Take every line in the entries that includes the word "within" and copy it.

:: Dataset entries ::

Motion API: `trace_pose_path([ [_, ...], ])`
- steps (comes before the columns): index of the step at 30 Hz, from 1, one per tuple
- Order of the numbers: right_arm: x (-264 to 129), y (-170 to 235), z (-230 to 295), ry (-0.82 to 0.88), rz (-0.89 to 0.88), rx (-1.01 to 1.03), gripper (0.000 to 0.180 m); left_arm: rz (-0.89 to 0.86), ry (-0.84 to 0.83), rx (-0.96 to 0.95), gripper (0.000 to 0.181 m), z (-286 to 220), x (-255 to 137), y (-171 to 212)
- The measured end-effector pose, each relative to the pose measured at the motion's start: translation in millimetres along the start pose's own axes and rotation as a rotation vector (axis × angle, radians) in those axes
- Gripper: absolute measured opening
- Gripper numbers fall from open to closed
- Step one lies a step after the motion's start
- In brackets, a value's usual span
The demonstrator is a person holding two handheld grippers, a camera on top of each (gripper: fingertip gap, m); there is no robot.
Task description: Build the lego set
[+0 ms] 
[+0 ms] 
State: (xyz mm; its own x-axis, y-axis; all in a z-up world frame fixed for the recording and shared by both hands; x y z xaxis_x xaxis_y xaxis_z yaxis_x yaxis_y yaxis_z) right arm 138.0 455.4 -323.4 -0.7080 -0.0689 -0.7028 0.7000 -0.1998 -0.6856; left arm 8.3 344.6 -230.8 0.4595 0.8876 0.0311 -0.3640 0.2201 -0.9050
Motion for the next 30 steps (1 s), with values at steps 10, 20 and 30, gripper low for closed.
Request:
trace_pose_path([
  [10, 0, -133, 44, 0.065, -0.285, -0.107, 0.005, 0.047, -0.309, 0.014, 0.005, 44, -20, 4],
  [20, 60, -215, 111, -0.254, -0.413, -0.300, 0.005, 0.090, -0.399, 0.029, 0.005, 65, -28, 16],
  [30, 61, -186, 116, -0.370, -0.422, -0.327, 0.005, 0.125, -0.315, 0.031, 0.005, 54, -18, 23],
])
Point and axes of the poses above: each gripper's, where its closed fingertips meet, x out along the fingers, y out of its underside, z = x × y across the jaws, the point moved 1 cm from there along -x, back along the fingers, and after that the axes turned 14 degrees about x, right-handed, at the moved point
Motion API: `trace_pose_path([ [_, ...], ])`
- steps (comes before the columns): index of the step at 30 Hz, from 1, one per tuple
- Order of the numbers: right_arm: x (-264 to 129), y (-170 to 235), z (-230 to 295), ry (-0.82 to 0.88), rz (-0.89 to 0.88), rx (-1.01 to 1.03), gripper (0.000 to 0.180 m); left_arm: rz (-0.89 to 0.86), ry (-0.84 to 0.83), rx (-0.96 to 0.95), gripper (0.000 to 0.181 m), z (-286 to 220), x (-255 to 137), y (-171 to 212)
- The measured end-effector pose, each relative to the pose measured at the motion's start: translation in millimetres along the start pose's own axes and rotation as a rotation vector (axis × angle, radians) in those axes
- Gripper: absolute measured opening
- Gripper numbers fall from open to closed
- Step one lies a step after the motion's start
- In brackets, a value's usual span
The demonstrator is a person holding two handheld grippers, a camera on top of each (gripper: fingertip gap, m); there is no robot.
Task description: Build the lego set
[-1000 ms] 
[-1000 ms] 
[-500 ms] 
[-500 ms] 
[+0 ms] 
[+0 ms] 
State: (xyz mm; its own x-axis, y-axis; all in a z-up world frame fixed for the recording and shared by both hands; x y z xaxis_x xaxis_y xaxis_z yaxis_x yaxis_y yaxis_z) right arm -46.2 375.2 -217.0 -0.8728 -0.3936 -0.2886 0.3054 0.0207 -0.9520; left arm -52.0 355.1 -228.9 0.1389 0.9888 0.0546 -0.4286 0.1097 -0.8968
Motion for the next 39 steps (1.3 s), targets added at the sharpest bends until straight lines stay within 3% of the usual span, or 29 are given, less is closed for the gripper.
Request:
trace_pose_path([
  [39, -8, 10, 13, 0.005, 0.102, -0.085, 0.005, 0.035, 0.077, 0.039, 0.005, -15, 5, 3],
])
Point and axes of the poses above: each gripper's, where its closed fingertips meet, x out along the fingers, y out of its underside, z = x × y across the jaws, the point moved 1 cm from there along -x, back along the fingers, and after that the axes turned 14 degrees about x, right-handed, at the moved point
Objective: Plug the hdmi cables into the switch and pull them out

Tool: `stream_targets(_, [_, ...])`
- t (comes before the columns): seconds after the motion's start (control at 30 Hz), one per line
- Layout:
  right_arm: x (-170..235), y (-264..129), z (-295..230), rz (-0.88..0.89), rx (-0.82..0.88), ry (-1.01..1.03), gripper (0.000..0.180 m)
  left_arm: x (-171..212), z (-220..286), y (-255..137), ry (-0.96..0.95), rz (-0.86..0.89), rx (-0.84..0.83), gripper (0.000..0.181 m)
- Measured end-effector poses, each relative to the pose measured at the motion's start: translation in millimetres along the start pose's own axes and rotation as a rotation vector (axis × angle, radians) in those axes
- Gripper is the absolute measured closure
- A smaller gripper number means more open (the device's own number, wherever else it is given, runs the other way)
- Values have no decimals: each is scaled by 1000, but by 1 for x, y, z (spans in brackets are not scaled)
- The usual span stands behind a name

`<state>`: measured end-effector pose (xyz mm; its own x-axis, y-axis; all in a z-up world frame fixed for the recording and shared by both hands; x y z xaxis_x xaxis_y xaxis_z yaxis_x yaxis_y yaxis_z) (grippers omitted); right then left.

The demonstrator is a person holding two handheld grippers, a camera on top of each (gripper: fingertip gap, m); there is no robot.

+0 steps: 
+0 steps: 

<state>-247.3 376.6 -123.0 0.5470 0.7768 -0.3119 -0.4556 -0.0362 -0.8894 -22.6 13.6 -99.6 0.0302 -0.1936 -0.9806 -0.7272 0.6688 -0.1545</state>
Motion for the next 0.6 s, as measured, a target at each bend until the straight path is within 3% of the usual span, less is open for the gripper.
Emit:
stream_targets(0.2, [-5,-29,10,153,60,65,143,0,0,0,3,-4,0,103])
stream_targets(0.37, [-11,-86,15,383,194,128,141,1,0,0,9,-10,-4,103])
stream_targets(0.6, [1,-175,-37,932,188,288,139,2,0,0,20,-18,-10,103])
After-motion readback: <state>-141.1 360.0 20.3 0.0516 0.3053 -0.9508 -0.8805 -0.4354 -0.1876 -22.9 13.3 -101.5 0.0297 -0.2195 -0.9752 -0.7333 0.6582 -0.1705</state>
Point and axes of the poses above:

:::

▸ **Task response**
Motion for the next 39 steps (1.3 s), targets added at the sharpest bends until straight lines stay within 3% of the usual span, or 29 are given, less is closed for the gripper.
Motion for the next 0.6 s, as measured, a target at each bend until the straight path is within 3% of the usual span, less is open for the gripper.

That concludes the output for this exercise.